The Earth Data Analytic Services (EDAS) Framework

Thomas Maxwell

Abstract

Faced with unprecedented growth in Earth data volume and demand, NASA has developed the Earth Data Analytic Services (EDAS) framework, a high-performance big data analytics framework built on Apache Spark. This framework enables scientists to execute data processing workflows combining common analysis operations close to the massive data stores at NASA. The data is accessed in standard (NetCDF, HDF, etc.) formats in a POSIX file system and processed using vetted Earth data analysis tools (ESMF, CDAT, NCO, etc.). EDAS utilizes a dynamic caching architecture, a custom distributed array framework, and a streaming parallel in-memory workflow for efficiently processing huge datasets within limited memory spaces with interactive response times. EDAS services are accessed via a WPS API being developed in collaboration with the ESGF Compute Working Team to support server-side analytics for ESGF. New analytic operations can be developed in Python, Java, or Scala (with support for other languages planned). Client packages in Python, Java/Scala, or JavaScript contain everything needed to build, submit, manage, and visualize big data analysis workflows from the user’s desktop computer or to develop web applications with embedded analytics.

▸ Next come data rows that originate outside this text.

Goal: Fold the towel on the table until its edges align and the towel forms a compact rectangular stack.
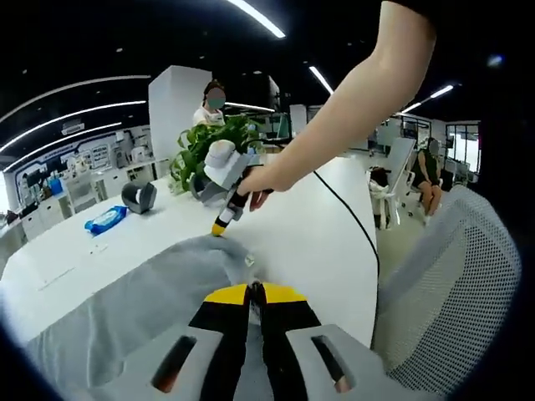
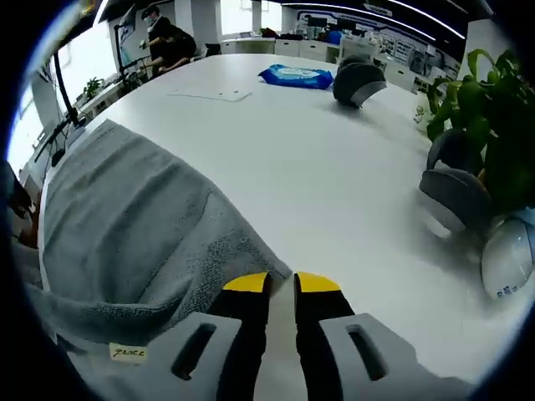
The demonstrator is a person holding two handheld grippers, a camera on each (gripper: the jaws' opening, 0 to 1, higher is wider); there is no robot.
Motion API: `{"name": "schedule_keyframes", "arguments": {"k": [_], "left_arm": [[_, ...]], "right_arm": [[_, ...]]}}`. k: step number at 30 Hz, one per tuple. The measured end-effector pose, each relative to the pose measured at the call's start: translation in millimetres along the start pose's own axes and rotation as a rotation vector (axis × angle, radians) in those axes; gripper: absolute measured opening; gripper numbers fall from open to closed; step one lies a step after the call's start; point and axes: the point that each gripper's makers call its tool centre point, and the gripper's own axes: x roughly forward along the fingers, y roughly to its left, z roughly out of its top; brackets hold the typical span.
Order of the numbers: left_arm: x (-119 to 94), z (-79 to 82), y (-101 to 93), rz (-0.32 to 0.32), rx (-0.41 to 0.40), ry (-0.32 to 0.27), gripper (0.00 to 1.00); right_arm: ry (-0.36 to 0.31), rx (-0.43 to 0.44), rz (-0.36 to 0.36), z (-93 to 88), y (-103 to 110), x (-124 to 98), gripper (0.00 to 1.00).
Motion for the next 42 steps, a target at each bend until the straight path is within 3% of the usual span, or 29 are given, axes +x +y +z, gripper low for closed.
{"name": "schedule_keyframes", "arguments": {"k": [6,11,17,20,24,27,32,37,40,42], "left_arm": [[-4,4.6,-1.4,-0.009,-0.040,-0.019,0.05],[-7,4.2,-4.9,-0.015,-0.026,-0.012,0.05],[-9,12.1,-14.5,-0.062,-0.088,-0.031,0.04],[-10,24.9,-25.4,-0.100,-0.100,-0.052,0.04],[-12,40.7,-46.3,-0.157,-0.103,-0.089,0.04],[-14,52.9,-62.3,-0.203,-0.117,-0.112,0.04],[-20,70.9,-70.3,-0.233,-0.092,-0.137,0.04],[-27,104.1,-76.5,-0.271,-0.151,-0.211,0.04],[-35,138.8,-78.9,-0.312,-0.302,-0.301,0.04],[-38,152.8,-78.3,-0.318,-0.278,-0.313,0.04]], "right_arm": [[0.015,0.051,0.025,0.8,-2,-1,0.04],[-0.014,0.124,0.038,-0.1,-4,-3,0.01],[-0.187,0.320,0.077,25.7,-12,-26,0.00],[-0.283,0.362,0.110,43.7,-20,-45,0.00],[-0.346,0.372,0.162,57.0,-17,-66,0.00],[-0.348,0.345,0.171,58.1,-13,-75,0.00],[-0.363,0.296,0.180,66.8,-13,-91,0.00],[-0.398,0.241,0.193,82.0,-15,-114,0.00],[-0.412,0.221,0.202,89.2,-17,-127,0.00],[-0.432,0.216,0.211,94.9,-16,-136,0.00]]}}
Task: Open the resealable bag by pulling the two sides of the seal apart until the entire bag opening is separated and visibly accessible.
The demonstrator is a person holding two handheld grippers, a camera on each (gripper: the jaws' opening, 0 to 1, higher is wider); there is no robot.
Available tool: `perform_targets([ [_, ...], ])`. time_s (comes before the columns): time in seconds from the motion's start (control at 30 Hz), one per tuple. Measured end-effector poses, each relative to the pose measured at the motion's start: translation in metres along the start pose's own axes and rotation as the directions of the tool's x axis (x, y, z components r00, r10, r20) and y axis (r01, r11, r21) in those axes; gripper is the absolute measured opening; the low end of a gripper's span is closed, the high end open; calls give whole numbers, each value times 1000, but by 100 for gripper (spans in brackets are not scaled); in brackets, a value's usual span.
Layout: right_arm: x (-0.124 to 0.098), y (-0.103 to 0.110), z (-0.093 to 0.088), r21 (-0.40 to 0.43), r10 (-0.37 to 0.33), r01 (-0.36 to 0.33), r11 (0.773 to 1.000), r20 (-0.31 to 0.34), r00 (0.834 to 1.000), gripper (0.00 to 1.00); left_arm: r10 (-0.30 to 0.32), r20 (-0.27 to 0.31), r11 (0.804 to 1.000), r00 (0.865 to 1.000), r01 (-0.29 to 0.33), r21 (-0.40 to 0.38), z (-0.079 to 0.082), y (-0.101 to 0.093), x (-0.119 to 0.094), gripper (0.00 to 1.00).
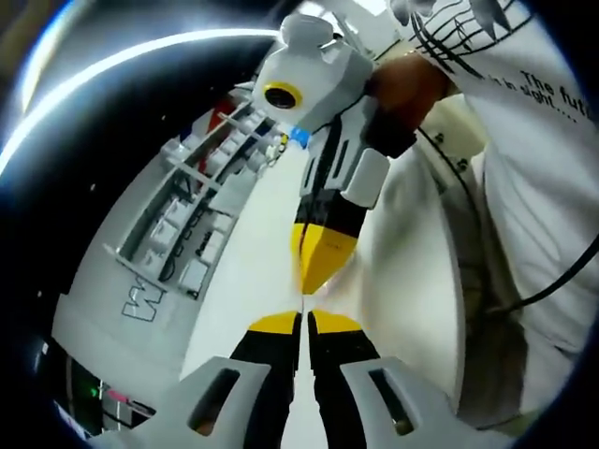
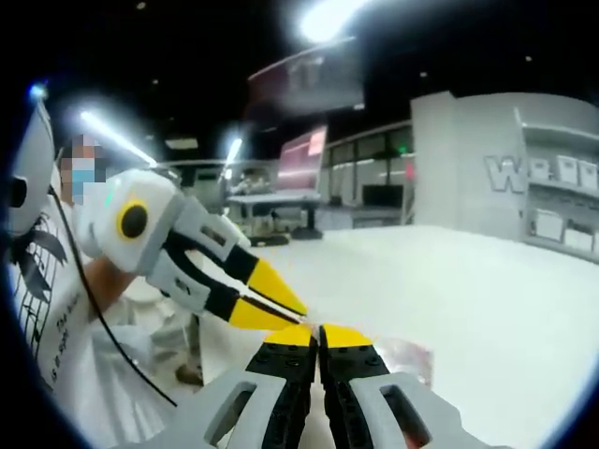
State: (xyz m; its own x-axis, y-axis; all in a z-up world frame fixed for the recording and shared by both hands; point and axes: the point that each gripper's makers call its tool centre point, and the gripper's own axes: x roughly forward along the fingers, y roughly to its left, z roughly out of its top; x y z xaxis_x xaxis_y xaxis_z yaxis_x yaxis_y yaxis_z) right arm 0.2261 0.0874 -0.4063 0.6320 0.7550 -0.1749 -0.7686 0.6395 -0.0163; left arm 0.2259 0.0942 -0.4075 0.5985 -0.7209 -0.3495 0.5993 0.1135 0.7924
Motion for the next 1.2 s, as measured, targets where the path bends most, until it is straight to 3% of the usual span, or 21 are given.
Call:
perform_targets([
  [0.43, -2, 2, 0, 17, 3, -3, 1000, 5, 1000, 0, 22, 34, 999, 999, -23, 26, 6, 5, 0, 1],
  [0.87, -3, 6, -2, 43, 26, -25, 999, -8, 1000, 0, 11, 15, 999, 1000, -12, 53, 2, 1, 2, 1],
  [1.03, -13, 9, -1, 59, 54, -54, 997, -11, 998, 6, 20, -6, 998, 1000, -19, 64, -3, 1, 0, 1],
  [1.2, -27, -3, 23, 166, 56, -67, 984, 68, 996, 6, 46, -7, 994, 999, -45, 95, -4, 5, -4, 1],
])
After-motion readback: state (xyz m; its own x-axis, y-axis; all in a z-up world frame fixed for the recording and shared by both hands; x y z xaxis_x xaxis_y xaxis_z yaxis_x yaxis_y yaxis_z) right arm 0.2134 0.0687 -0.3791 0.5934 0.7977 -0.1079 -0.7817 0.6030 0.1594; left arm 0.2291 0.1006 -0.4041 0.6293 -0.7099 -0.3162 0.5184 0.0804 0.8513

The EDAS architecture brings together the tools, data storage, and high-performance computing required for timely analysis of large-scale data sets, where the data resides. It is currently deployed at NASA and available for public use. Another NASA EDAS deployment supports the Collaborative REAnalysis Technical Environment (CREATE) project, which centralizes numerous global reanalysis datasets onto a single analytics platform. These services enable scientists and decision makers to access remote model/reanalysis data archives and investigate trends, variability, anomalies, and other features of local and global earth system dynamics.